What the task asks = Look through the records below for the line holding "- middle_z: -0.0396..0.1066". Write it out exactly, with each following line through the line holding "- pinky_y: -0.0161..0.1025".

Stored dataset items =
^^^^^^^^^^^^^^^^

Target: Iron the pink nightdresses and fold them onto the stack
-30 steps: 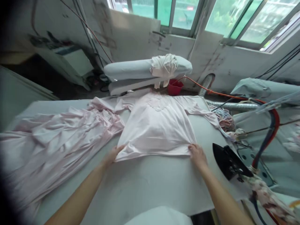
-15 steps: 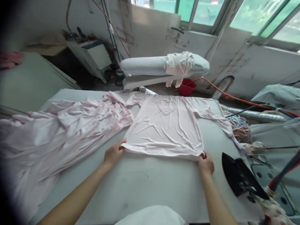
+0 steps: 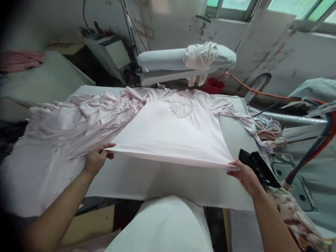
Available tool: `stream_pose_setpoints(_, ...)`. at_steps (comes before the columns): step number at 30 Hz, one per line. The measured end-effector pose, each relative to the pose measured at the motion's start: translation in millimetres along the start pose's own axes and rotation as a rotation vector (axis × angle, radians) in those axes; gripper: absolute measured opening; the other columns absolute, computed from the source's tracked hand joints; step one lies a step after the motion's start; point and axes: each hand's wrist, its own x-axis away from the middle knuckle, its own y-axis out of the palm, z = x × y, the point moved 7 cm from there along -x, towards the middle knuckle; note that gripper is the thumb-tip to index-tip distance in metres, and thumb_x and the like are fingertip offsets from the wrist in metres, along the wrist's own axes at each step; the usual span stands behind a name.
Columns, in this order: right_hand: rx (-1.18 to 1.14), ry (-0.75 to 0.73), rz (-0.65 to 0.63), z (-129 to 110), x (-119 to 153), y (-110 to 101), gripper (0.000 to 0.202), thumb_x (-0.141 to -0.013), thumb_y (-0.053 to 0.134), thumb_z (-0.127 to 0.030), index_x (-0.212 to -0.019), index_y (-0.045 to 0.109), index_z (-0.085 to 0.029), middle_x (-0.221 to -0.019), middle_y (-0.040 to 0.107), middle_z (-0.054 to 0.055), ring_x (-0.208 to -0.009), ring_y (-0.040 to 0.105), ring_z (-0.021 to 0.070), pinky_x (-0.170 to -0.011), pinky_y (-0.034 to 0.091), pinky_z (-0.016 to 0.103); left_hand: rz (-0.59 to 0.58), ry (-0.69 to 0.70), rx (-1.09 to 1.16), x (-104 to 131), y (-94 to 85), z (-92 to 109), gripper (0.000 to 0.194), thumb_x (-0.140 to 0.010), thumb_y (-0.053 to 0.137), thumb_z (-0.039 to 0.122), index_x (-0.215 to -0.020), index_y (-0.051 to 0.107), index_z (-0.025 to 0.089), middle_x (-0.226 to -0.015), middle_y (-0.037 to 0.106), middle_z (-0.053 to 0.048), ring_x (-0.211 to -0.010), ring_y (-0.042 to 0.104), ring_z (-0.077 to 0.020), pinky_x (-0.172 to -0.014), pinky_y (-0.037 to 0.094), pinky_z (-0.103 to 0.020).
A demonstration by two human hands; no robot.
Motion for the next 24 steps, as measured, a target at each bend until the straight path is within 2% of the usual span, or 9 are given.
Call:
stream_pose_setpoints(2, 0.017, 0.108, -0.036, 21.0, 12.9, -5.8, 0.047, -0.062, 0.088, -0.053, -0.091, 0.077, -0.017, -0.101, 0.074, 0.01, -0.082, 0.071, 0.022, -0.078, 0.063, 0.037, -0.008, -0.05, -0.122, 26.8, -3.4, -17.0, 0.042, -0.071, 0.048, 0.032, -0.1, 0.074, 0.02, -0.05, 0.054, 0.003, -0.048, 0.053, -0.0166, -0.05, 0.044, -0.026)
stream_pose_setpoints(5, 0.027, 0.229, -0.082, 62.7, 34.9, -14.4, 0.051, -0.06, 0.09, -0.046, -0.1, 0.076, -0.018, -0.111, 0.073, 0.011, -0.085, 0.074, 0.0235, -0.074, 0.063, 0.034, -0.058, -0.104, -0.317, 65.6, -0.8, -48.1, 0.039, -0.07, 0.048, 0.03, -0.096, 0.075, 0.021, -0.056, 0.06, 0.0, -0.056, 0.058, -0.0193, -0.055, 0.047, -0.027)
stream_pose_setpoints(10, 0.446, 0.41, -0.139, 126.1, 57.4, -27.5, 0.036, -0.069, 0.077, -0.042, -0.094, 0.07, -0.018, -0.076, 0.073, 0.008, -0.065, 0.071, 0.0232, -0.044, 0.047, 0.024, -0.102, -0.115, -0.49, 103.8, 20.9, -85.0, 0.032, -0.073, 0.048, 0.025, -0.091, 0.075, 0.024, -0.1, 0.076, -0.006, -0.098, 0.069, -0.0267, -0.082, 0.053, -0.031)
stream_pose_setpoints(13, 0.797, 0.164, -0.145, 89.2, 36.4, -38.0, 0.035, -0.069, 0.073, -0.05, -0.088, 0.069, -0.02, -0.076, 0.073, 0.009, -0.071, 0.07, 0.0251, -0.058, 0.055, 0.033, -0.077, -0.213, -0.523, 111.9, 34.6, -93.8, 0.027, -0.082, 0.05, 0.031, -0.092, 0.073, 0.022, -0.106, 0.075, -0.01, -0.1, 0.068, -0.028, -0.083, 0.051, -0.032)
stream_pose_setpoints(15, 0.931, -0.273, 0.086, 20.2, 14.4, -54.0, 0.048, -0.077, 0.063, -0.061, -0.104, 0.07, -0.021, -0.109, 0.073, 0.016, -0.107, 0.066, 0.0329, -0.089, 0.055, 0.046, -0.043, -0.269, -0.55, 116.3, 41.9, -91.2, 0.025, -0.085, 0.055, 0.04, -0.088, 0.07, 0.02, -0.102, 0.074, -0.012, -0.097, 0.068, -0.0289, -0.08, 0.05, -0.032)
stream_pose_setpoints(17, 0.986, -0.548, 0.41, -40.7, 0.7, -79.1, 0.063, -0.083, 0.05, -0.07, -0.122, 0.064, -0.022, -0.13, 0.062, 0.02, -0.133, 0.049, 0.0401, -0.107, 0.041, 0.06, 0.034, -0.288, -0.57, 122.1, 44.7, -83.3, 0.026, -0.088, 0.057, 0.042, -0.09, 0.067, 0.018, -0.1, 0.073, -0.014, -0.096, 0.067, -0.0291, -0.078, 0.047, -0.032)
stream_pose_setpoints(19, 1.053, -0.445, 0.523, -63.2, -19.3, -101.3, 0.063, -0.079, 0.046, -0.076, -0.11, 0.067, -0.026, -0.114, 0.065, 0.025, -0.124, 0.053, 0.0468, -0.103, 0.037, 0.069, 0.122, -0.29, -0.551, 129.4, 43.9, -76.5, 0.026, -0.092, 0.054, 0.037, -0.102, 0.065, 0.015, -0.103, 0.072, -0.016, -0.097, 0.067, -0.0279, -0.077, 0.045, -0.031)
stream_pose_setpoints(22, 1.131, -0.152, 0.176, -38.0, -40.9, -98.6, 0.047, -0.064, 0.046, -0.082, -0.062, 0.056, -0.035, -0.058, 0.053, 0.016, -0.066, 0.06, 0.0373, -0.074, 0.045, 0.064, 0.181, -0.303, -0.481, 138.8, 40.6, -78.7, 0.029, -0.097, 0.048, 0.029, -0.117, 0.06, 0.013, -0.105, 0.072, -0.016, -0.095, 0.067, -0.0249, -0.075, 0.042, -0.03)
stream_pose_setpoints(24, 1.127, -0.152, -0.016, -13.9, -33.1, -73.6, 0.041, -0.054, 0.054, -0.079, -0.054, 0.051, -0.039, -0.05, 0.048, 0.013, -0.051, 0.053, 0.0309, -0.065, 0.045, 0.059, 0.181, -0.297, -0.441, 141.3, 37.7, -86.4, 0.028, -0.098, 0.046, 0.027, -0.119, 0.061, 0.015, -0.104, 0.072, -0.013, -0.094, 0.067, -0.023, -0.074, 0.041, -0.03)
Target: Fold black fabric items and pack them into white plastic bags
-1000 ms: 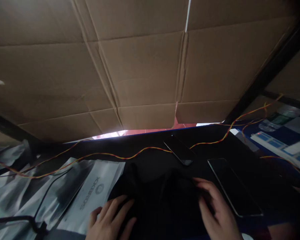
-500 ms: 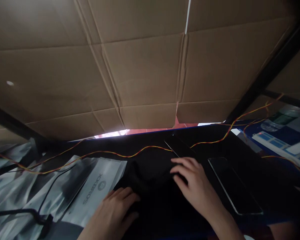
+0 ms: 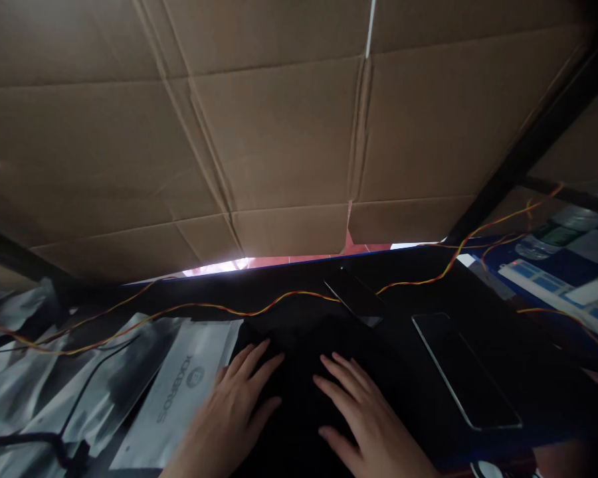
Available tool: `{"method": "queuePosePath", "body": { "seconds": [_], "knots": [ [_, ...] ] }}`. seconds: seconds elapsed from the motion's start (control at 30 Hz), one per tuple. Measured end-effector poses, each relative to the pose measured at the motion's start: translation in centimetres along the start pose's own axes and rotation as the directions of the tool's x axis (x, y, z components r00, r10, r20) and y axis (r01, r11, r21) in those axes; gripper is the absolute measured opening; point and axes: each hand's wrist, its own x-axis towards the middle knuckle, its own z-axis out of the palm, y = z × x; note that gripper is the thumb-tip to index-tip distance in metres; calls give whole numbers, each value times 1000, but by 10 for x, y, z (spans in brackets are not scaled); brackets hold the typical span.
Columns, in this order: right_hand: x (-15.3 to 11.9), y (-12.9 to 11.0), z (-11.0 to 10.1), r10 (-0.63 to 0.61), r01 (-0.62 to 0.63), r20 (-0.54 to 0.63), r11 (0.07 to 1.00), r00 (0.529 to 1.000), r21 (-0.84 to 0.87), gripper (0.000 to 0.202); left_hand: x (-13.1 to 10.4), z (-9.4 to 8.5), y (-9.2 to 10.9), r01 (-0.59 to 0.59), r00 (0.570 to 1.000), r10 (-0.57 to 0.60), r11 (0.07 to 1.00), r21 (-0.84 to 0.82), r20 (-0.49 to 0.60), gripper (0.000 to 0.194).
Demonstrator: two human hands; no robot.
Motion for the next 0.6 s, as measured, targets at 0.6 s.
{"method": "queuePosePath", "body": {
  "seconds": [0.6],
  "knots": [
    [15, 17, -19, 102, -103, 53, 994, 993, 20, 65, -15, 6, -1, -44, 997, 57, 974, 223, -52, 90]
  ]
}}
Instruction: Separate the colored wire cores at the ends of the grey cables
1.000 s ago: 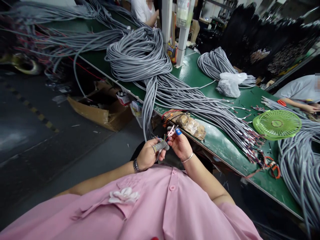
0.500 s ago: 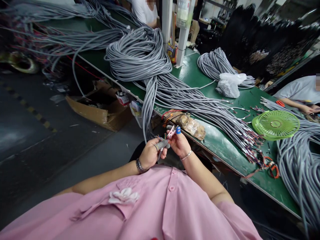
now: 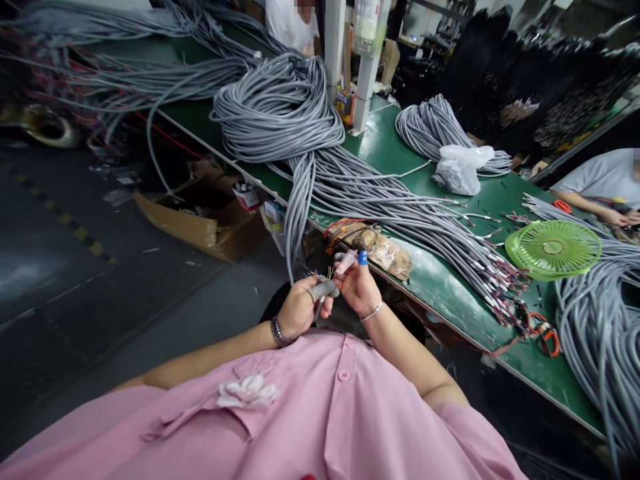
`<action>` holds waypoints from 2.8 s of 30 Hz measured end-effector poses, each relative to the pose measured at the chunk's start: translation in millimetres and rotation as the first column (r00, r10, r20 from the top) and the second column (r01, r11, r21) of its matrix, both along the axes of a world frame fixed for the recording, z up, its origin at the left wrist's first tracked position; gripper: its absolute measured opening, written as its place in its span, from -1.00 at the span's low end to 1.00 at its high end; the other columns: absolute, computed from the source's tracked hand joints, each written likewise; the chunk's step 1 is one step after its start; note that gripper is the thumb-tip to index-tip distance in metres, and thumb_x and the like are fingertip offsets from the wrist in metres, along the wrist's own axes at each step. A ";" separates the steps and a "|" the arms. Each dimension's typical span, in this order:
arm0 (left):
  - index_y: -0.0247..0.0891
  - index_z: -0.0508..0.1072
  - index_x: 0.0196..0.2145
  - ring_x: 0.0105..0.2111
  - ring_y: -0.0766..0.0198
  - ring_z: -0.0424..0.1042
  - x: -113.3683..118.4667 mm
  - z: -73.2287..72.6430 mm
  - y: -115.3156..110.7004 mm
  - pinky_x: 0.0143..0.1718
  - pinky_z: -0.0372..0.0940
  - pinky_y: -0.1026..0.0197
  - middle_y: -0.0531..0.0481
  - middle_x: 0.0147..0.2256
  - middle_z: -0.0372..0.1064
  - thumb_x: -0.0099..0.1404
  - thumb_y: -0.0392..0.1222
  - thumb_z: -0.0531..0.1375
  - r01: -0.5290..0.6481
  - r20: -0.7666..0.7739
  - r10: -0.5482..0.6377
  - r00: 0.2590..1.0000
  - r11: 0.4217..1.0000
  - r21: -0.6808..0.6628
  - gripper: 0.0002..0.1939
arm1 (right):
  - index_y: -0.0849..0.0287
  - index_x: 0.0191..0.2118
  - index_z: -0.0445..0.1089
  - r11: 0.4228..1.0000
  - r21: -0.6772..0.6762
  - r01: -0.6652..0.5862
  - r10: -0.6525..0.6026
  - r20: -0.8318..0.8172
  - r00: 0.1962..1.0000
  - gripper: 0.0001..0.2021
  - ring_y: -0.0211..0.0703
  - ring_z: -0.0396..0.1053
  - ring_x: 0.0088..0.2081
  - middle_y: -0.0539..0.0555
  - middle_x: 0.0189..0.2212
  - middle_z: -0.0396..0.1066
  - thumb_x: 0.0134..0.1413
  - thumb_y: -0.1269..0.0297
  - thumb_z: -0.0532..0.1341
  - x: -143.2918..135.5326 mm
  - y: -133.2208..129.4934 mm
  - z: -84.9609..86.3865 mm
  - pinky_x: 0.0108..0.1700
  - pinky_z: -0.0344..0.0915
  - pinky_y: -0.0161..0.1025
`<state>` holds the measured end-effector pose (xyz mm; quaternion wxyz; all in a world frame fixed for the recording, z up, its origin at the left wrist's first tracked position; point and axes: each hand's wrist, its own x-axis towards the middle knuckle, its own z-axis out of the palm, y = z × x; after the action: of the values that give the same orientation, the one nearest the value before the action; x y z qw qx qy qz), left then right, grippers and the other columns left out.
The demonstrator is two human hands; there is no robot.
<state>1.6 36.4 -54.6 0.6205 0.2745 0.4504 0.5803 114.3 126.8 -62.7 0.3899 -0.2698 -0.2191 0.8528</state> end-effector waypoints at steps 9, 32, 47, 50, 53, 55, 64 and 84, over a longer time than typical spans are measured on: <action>-0.34 0.45 -0.40 -0.71 0.37 0.28 -1.6 5.3 -4.4 -0.66 0.19 0.31 0.05 -0.65 0.36 0.21 -0.08 0.21 -0.032 -0.043 0.033 0.999 0.999 0.030 -0.77 | 0.23 -0.22 0.45 0.997 0.076 0.012 -0.016 0.055 0.998 -0.70 -0.34 0.26 -0.47 0.00 -0.45 0.36 0.07 0.07 0.26 9.9 -4.8 11.5 -0.43 0.28 -0.39; -0.31 0.40 -0.41 -0.69 0.36 0.30 0.7 -3.3 -0.8 -0.64 0.20 0.30 0.05 -0.63 0.36 0.21 -0.07 0.18 -0.069 -0.178 0.077 0.981 0.996 0.051 -0.78 | 0.18 -0.31 0.41 0.999 0.027 0.020 -0.021 0.035 0.999 -0.65 -0.33 0.22 -0.48 -0.01 -0.44 0.37 0.03 -0.06 0.26 4.3 -4.7 6.4 -0.44 0.27 -0.38; -0.29 0.44 -0.47 -0.58 0.32 0.36 -7.6 4.5 -12.7 -0.50 0.26 0.28 0.00 -0.58 0.41 0.23 -0.07 0.18 0.142 -0.434 -0.071 0.898 0.981 0.133 -0.76 | 0.20 -0.40 0.45 0.926 0.363 -0.104 -0.019 0.319 0.948 -0.80 -0.33 0.26 -0.52 -0.02 -0.52 0.39 -0.15 0.23 0.40 19.1 -36.8 3.2 -0.44 0.20 -0.35; -0.29 0.45 -0.52 -0.57 0.32 0.36 -8.1 9.0 -12.0 -0.46 0.26 0.27 -0.01 -0.59 0.41 0.23 -0.09 0.18 0.223 -0.495 -0.126 0.860 0.965 0.142 -0.75 | 0.21 -0.40 0.47 0.911 0.382 -0.157 0.006 0.368 0.930 -0.80 -0.31 0.27 -0.54 -0.02 -0.56 0.39 -0.14 0.19 0.39 19.4 -34.6 7.3 -0.44 0.20 -0.33; -0.29 0.45 -0.53 -0.56 0.32 0.35 -9.5 11.8 -12.5 -0.45 0.25 0.27 -0.01 -0.58 0.41 0.26 -0.08 0.15 0.204 -0.505 -0.102 0.857 0.967 0.150 -0.71 | 0.21 -0.41 0.48 0.916 0.369 -0.159 0.000 0.394 0.919 -0.80 -0.33 0.25 -0.54 -0.01 -0.55 0.41 -0.15 0.20 0.39 20.7 -32.5 8.8 -0.45 0.19 -0.34; -0.30 0.45 -0.53 -0.56 0.32 0.35 -10.0 12.7 -13.0 -0.45 0.24 0.28 -0.02 -0.58 0.41 0.28 -0.07 0.13 0.186 -0.490 -0.094 0.867 0.972 0.142 -0.68 | 0.21 -0.40 0.49 0.921 0.356 -0.160 0.008 0.392 0.920 -0.80 -0.34 0.24 -0.54 -0.01 -0.53 0.41 -0.16 0.22 0.40 21.5 -31.8 8.2 -0.44 0.19 -0.35; -0.31 0.47 -0.49 -0.56 0.29 0.36 -8.7 11.9 -10.5 -0.45 0.24 0.26 -0.03 -0.58 0.42 0.25 -0.11 0.15 0.181 -0.430 -0.117 0.895 0.977 0.111 -0.74 | 0.21 -0.35 0.47 0.922 0.344 -0.179 0.045 0.362 0.931 -0.80 -0.32 0.26 -0.52 -0.01 -0.50 0.41 -0.11 0.22 0.38 23.3 -30.4 9.6 -0.41 0.20 -0.33; -0.32 0.46 -0.36 -0.63 0.28 0.38 -9.5 4.3 -5.4 -0.58 0.22 0.26 0.01 -0.60 0.40 0.22 -0.09 0.20 0.007 -0.158 0.006 0.987 0.997 0.078 -0.79 | 0.22 -0.32 0.42 0.981 0.183 -0.069 0.027 0.222 0.975 -0.67 -0.37 0.15 -0.55 -0.01 -0.48 0.33 0.03 -0.01 0.24 26.2 -15.4 4.3 -0.45 0.22 -0.34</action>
<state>-7.9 31.0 -50.4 0.5717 0.3438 0.4753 0.5737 140.5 111.5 -58.5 0.3665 -0.3179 -0.3471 0.8026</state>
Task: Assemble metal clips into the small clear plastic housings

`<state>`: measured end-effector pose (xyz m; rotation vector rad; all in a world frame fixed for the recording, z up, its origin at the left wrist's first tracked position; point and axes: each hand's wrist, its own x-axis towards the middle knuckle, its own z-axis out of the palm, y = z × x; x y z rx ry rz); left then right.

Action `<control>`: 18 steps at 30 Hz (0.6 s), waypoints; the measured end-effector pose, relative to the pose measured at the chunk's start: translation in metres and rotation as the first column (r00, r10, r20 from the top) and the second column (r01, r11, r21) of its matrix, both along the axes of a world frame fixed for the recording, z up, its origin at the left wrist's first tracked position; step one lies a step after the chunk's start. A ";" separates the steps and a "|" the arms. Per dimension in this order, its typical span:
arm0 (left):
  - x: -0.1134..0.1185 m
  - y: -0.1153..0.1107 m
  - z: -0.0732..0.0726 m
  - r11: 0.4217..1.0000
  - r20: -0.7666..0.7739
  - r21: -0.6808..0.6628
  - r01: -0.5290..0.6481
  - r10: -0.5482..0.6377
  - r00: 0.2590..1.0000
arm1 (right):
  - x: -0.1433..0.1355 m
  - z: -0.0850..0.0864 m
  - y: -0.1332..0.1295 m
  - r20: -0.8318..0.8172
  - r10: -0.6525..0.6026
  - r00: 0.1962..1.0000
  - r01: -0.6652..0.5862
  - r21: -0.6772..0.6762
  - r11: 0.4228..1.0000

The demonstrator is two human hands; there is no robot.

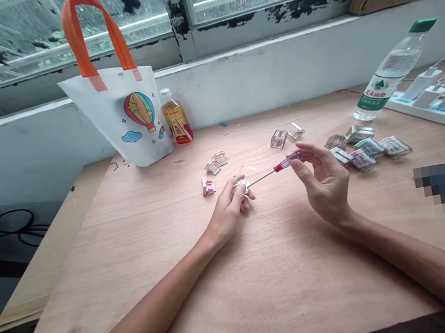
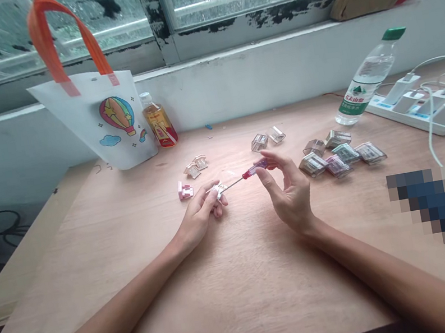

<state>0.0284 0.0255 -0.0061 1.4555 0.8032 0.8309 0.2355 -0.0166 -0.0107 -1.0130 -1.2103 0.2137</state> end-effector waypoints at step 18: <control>-0.003 -0.004 0.004 0.996 -0.150 0.068 0.054 -0.043 0.988 | -0.003 0.004 -0.003 -0.078 0.119 0.990 -0.122 -0.039 0.992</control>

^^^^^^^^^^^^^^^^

Result for this task =
  - middle_z: -0.0396..0.1066
  - thumb_x: 0.0134..0.1413
  - thumb_y: -0.1269..0.0297
  - thumb_z: -0.0532..0.1341
  - x: -143.2918..135.5326 mm
  - y: -133.2208..129.4934 mm
  - z: -84.9609..86.3865 mm
  - pinky_x: 0.0108..0.1700
  - pinky_z: -0.0344..0.0915
  - pinky_y: -0.0161..0.1025

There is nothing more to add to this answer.